_Required work_:
In the data below, how many lines contain the word "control"? Answer with the number alone.

_Excerpts from a dataset_:

=== Begin Enclosure ===

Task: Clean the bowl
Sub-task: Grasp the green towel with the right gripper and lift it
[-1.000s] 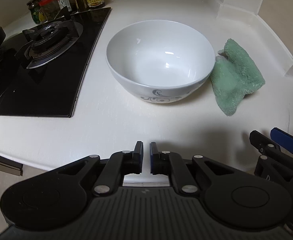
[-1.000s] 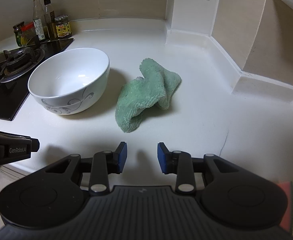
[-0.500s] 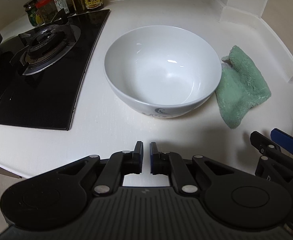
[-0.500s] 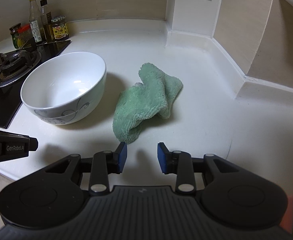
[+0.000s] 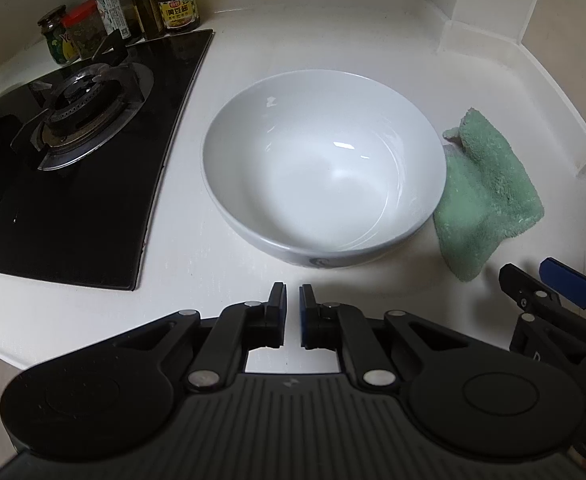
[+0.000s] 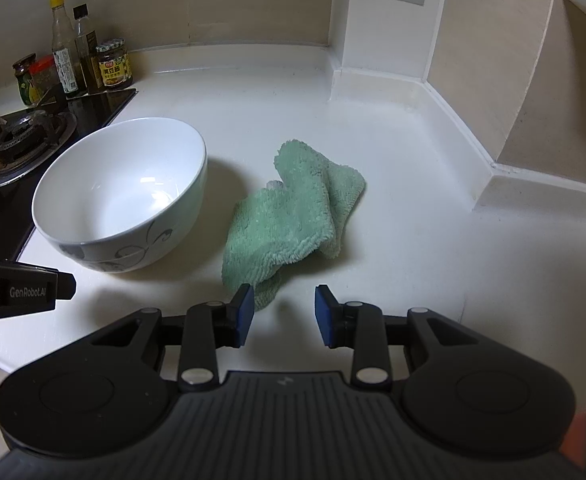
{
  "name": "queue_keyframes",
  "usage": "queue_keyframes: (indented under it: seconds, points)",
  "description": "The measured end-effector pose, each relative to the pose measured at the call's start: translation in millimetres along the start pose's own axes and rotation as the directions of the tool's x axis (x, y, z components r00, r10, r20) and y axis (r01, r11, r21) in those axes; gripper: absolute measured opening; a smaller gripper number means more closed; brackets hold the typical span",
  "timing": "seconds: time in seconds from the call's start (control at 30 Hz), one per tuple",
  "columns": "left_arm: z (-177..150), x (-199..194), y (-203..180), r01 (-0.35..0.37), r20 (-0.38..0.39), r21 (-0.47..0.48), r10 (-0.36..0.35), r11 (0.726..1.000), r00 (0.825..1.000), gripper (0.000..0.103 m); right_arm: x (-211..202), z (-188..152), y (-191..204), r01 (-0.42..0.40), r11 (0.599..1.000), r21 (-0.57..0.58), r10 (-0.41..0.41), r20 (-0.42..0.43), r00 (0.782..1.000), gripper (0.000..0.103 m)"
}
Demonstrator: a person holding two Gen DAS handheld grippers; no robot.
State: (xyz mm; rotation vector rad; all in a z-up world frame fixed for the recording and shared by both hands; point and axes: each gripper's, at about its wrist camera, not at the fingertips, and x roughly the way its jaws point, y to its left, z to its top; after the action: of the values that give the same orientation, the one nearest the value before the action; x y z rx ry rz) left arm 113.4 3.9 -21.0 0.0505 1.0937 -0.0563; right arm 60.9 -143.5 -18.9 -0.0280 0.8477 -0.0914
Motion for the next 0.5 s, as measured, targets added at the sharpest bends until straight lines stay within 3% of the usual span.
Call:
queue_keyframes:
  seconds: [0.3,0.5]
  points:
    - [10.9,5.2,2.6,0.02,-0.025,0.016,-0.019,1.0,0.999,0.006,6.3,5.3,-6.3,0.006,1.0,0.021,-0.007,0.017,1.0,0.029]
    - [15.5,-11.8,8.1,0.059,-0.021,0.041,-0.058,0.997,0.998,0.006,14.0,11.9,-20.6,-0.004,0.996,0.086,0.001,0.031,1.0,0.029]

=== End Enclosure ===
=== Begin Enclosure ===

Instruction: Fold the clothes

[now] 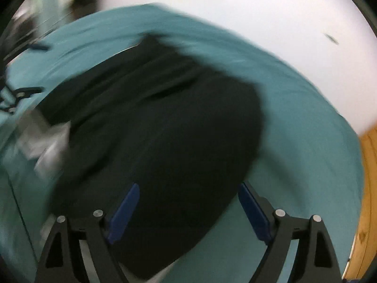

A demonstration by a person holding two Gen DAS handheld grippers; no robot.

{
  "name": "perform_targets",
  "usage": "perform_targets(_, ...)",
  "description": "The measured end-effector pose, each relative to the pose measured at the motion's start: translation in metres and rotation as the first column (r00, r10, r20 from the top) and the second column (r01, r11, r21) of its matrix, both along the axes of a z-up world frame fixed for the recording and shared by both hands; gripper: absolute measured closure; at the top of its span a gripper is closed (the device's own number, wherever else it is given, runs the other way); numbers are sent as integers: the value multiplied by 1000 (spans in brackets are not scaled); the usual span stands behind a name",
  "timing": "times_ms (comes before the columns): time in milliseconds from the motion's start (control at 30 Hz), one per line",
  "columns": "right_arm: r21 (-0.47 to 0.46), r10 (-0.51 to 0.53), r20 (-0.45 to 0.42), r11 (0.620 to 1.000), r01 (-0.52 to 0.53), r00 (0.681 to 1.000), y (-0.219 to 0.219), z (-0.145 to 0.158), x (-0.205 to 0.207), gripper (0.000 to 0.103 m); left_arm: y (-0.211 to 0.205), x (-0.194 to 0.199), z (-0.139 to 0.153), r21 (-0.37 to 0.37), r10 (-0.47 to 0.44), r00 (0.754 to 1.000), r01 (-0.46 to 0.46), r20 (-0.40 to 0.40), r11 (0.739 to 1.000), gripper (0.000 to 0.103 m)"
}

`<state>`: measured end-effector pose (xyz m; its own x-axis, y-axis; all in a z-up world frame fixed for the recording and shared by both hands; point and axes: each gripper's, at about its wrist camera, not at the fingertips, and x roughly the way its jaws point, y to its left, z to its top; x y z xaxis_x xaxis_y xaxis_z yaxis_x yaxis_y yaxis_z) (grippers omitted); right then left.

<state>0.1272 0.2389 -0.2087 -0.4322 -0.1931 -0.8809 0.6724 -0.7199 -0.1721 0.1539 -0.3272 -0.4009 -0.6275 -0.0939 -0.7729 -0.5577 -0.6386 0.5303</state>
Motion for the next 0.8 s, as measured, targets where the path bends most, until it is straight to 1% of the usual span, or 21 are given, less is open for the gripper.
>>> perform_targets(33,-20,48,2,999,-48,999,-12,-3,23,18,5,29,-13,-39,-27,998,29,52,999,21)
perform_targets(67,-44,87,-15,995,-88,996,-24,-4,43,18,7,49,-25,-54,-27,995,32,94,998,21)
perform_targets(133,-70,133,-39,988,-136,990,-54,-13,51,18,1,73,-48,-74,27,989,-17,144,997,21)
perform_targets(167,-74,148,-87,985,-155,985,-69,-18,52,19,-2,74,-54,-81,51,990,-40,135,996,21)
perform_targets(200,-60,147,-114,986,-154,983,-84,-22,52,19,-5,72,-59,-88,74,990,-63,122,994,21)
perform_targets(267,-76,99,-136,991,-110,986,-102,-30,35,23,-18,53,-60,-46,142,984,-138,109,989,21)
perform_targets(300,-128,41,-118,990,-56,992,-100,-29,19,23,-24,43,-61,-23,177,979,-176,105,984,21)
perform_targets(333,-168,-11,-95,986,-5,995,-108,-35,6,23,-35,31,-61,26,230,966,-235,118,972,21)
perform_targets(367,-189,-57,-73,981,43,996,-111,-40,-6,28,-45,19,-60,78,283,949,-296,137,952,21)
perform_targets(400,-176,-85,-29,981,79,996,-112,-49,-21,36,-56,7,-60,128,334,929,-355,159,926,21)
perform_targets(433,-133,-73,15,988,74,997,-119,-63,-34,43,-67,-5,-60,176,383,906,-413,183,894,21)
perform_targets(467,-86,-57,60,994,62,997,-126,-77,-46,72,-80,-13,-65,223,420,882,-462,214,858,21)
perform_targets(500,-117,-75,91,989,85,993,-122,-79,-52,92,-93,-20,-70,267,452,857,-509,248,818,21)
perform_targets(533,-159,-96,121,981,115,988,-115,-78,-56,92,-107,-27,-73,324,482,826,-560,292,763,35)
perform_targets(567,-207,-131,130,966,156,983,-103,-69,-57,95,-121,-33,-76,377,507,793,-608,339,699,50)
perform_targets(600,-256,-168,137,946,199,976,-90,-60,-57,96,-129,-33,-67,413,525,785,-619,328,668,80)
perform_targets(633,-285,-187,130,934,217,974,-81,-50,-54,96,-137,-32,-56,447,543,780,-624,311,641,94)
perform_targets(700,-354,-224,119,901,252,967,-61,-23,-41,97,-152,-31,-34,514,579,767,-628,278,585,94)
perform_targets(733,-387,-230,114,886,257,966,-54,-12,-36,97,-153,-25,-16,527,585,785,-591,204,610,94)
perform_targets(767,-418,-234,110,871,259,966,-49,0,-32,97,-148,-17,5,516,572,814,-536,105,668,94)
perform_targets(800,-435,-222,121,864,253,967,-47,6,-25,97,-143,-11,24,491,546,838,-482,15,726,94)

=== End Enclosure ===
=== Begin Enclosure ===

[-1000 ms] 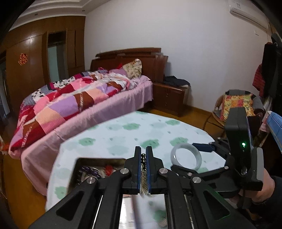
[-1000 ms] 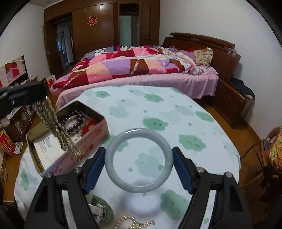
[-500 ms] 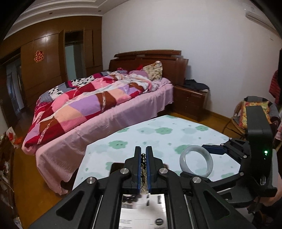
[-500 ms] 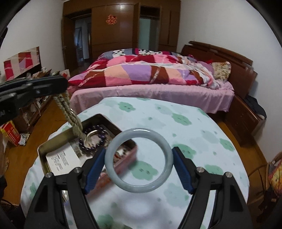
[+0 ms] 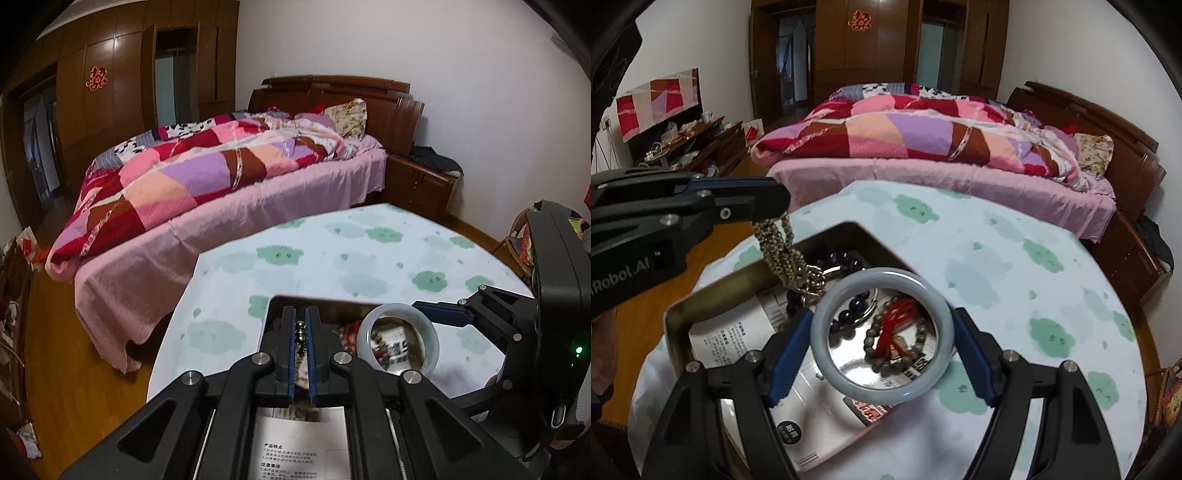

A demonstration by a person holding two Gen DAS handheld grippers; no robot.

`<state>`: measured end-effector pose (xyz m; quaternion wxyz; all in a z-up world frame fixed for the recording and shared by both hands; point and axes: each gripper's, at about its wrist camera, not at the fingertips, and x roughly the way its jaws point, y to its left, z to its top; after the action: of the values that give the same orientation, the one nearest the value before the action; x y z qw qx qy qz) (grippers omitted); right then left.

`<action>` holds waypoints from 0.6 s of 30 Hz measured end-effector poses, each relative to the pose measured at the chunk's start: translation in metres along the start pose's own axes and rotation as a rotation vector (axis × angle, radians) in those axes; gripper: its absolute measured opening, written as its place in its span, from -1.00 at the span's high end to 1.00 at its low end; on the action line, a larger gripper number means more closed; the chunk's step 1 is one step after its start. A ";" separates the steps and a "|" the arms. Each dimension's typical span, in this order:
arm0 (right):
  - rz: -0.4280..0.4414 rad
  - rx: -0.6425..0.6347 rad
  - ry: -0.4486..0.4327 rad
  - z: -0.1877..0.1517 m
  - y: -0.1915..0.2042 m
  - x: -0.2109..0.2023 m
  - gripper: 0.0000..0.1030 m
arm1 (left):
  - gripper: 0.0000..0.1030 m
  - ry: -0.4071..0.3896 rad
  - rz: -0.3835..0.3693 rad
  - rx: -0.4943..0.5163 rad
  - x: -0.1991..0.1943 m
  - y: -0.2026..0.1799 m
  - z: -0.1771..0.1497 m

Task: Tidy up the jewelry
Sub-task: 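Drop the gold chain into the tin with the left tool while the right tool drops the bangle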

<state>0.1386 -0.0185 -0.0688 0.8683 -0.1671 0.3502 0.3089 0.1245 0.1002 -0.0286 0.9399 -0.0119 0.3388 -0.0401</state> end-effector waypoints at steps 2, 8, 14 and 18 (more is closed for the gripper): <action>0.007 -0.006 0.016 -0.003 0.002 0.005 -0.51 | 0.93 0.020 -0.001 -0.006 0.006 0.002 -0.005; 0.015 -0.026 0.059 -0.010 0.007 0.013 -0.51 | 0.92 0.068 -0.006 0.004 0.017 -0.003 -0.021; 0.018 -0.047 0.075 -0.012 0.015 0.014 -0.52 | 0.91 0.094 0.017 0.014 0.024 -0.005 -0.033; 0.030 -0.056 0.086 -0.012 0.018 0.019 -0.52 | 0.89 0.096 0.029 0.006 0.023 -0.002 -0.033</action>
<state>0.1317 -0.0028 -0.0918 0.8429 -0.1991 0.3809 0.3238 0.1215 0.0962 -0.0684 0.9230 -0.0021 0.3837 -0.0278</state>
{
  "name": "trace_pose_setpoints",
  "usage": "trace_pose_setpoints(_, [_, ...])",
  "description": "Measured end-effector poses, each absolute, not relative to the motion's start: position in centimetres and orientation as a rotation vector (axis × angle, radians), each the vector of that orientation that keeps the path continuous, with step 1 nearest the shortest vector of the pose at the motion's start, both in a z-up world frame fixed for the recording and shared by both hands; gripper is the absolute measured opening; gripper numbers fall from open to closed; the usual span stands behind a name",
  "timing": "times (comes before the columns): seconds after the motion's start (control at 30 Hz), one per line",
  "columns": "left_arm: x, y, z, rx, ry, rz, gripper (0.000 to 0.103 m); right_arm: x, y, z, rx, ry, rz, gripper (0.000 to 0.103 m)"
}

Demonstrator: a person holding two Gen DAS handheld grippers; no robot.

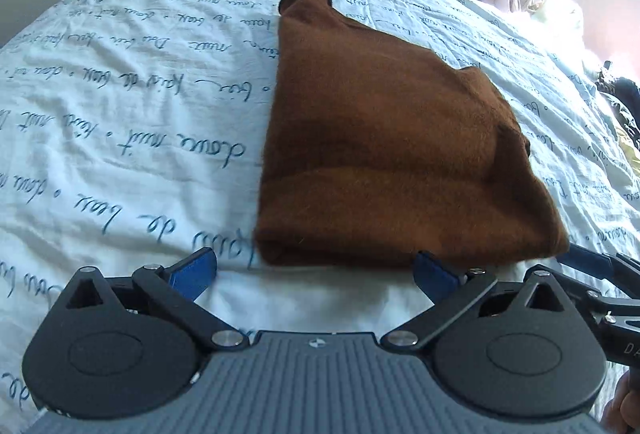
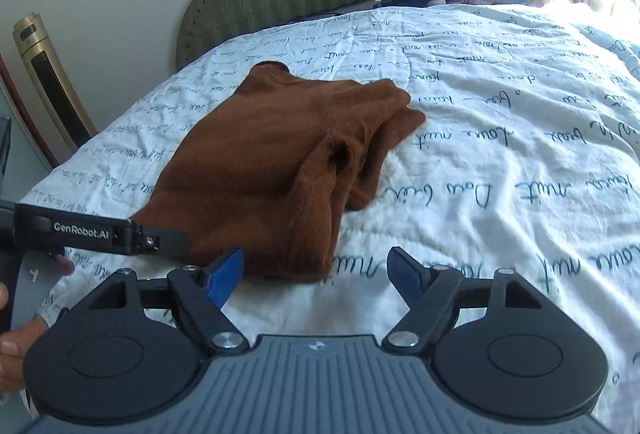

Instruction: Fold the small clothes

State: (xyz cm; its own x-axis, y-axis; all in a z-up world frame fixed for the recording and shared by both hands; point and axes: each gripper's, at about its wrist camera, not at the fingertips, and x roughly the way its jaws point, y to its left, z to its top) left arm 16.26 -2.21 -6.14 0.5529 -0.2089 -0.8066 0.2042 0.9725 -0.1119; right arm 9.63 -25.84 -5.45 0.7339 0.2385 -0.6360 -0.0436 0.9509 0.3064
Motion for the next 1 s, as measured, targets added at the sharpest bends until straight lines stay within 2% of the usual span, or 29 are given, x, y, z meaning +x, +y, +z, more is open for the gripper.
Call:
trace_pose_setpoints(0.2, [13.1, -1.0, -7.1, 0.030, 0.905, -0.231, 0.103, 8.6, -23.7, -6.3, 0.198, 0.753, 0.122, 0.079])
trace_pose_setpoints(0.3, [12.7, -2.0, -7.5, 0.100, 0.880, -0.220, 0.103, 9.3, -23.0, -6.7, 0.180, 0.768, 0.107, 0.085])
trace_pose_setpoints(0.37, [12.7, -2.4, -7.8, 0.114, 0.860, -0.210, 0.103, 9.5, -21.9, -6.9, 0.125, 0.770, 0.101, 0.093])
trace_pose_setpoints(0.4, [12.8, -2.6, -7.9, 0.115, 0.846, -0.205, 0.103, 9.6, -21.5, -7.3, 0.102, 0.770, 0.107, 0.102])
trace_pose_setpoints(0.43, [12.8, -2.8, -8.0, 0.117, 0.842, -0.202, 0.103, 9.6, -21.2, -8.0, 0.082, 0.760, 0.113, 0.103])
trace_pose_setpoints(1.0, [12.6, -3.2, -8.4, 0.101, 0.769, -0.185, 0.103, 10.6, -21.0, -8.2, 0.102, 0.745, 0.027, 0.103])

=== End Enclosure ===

_Exercise solution_:
3